» **Task prompt**
The entries below contain pictures, which are to be left out; write out exactly, and only, the lines from the line with "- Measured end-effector" up to and including the line with "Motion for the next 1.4".

» **Supplied information**
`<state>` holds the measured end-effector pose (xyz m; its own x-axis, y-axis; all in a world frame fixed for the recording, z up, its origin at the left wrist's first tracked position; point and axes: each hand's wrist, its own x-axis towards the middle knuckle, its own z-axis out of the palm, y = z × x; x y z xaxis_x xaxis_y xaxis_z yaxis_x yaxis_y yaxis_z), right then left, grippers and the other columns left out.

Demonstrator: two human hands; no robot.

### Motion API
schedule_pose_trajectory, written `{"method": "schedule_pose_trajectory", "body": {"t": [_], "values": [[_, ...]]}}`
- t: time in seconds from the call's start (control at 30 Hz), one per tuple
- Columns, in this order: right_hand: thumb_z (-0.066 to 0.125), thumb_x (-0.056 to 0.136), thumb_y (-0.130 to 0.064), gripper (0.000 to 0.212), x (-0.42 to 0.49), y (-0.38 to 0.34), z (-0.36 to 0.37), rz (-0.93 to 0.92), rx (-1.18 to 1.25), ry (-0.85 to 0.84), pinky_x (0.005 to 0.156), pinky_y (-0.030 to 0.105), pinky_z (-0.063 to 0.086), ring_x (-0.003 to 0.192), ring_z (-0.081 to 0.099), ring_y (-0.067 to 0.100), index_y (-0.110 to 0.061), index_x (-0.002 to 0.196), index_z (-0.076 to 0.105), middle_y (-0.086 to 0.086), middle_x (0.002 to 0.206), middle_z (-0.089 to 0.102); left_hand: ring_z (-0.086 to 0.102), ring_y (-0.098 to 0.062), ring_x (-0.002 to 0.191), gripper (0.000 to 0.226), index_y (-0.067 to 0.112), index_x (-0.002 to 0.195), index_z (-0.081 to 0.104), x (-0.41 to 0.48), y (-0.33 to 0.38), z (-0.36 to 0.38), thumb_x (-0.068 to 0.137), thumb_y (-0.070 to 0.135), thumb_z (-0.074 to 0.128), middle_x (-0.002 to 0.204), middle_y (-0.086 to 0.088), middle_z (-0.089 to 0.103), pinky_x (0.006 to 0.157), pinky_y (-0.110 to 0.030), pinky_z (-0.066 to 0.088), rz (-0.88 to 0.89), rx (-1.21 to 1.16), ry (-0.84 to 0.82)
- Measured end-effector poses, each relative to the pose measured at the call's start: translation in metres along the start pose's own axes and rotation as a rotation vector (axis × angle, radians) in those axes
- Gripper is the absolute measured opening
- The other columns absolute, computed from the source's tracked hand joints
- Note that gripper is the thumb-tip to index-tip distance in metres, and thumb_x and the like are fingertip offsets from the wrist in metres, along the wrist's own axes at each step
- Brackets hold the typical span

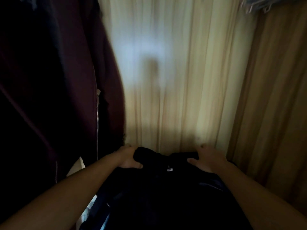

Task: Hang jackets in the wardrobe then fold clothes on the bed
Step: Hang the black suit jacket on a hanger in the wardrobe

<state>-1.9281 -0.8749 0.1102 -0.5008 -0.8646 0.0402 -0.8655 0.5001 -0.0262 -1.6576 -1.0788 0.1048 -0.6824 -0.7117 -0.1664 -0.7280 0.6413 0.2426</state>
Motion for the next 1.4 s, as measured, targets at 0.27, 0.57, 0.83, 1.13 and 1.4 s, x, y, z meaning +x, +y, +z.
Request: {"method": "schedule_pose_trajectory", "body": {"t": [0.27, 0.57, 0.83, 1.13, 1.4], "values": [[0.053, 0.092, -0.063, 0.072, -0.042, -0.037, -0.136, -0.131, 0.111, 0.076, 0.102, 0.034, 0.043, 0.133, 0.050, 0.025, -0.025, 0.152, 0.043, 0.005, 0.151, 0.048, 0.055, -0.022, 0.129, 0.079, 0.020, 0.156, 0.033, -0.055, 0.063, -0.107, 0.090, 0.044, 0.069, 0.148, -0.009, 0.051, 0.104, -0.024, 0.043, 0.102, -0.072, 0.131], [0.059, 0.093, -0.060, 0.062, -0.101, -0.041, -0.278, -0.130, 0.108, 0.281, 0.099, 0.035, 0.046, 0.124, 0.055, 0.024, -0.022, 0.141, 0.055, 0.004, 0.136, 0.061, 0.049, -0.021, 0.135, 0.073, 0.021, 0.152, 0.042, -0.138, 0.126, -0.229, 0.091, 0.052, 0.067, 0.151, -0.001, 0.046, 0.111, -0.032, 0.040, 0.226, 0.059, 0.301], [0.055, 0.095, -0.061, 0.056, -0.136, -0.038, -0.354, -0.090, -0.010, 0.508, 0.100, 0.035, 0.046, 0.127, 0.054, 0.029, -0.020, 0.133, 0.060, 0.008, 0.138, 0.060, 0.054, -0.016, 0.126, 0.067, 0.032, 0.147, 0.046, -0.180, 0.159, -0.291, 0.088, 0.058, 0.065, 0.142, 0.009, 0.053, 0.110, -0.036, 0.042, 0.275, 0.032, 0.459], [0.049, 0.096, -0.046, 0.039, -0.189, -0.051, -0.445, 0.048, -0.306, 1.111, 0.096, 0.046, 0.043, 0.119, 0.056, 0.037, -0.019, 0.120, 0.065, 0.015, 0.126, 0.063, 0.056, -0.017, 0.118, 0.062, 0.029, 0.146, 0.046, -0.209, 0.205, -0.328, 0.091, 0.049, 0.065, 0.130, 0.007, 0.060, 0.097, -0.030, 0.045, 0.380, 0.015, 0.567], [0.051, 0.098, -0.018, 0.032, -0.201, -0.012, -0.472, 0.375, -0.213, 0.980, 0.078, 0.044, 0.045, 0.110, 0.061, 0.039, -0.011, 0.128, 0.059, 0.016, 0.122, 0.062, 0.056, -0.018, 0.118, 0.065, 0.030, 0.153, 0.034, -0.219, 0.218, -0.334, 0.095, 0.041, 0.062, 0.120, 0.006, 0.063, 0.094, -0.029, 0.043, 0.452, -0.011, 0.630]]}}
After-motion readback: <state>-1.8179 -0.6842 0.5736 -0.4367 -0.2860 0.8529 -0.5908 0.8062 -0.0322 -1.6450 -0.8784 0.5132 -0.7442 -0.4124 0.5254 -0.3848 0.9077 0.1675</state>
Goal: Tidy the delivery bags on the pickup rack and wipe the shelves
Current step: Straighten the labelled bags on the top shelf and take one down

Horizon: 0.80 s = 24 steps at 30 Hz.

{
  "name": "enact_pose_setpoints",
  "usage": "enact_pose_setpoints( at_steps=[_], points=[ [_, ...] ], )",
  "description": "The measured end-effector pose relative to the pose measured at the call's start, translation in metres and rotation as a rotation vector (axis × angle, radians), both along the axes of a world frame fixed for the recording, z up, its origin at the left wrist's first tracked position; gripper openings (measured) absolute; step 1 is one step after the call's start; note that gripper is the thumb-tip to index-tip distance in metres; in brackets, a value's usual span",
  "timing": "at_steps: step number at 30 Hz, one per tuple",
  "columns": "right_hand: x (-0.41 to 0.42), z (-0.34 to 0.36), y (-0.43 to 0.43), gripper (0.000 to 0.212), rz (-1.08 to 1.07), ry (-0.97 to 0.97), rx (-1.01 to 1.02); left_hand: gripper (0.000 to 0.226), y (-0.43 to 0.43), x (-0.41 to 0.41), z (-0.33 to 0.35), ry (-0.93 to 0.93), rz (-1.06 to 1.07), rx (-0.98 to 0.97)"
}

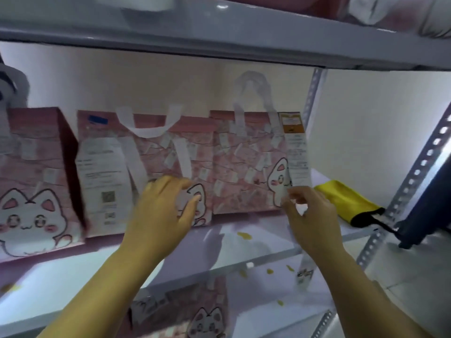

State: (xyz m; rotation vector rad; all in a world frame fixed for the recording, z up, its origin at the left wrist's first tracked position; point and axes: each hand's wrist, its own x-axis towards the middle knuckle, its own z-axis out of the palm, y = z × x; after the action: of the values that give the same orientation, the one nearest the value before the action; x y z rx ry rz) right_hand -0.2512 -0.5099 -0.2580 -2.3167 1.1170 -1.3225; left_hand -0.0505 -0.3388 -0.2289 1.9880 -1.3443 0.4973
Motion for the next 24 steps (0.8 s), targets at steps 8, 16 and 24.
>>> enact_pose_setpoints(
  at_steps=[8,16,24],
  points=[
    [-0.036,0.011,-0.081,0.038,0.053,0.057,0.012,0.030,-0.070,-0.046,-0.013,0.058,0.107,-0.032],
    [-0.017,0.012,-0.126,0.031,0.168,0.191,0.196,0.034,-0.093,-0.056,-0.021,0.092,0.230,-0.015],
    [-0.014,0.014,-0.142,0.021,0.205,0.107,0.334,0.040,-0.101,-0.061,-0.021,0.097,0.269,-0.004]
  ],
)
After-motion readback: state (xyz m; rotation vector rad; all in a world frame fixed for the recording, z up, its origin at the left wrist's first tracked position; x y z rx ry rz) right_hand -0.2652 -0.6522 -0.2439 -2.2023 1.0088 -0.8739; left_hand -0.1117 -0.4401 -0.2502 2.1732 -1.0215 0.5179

» **Written answer**
- Measured end-effector poses, each relative to the pose measured at the call's start: translation in metres along the start pose's own axes and rotation as a rotation vector (axis × angle, radians) in those axes
- Gripper is the absolute measured opening
- The other columns absolute, computed from the source's tracked hand joints
- Note that gripper is the thumb-tip to index-tip distance in metres, and thumb_x and the like are fingertip offsets from the wrist in metres, along the wrist's own axes at each step
- Brackets hold the typical span


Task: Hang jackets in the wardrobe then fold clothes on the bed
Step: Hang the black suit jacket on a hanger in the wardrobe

<state>-1.9281 -0.8749 0.1102 -0.5008 -0.8646 0.0402 -0.8655 0.5001 -0.0262 -1.6576 -1.0788 0.1048 -0.6824 -0.7117 -0.1664 -0.7280 0.6413 0.2426</state>
Motion for the next 1.4 s, as measured, targets at 0.27, 0.57, 0.83, 1.13 and 1.4 s, x, y, z meaning +x, +y, +z.

The response is finished.